Babbitt isolates four contributions that religious thinkers can make to philosophy. First, “religious philosophers are much better, in theory at least, at recognizing human reality for what it is, namely, insecure.” Buddhists thinkers recognize that “Death is part of our reality, at every moment,” a reality that secular thinkers tend to push from consciousness (163).

Further, “religious thinkers are often more comfortable with self-dispossession as the inevitable feature of humanist knowledge than non-religious analytic philosophers” (166). Religious thinkers recognize the incompleteness of human identity and individuality, and can rest in that incompleteness.

Third, “religious thinkers, more than academic philosophers, emphasize silence and solitude.” In mystic stillness, religious thinkers refuse to classify and categorize and thus, as Thomas Merton put it, resist superimposing something on being rather than experiencing being. Religion puts us in touch with reality, as opposed to our systems of classifying reality (167).

Finally, religion emphasizes transcendence.

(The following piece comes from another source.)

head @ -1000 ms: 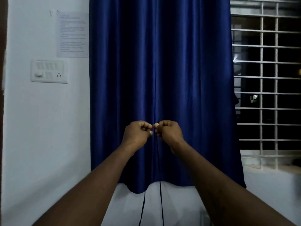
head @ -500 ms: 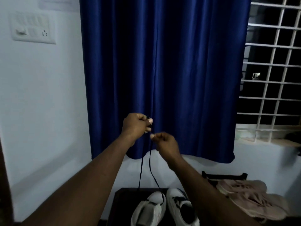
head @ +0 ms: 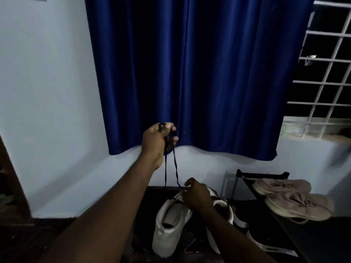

This is important because proper individuation and an accurate view of reality can be blocked by “a particular conception of oneself and one’s importance.” Knowledge is “radically contingent upon circumstances and conditions, including personal ones,” and a recognition of transcendence helps to evade the anxiety that might arise from recognizing the contingency of knowledge (168).

Babbitt, as I say, isn’t writing theology, but she has grasped some important dimensions of how religious experience and thought counter the worst tendencies of secularism. Far from being illusion, religion functions as a reality principle.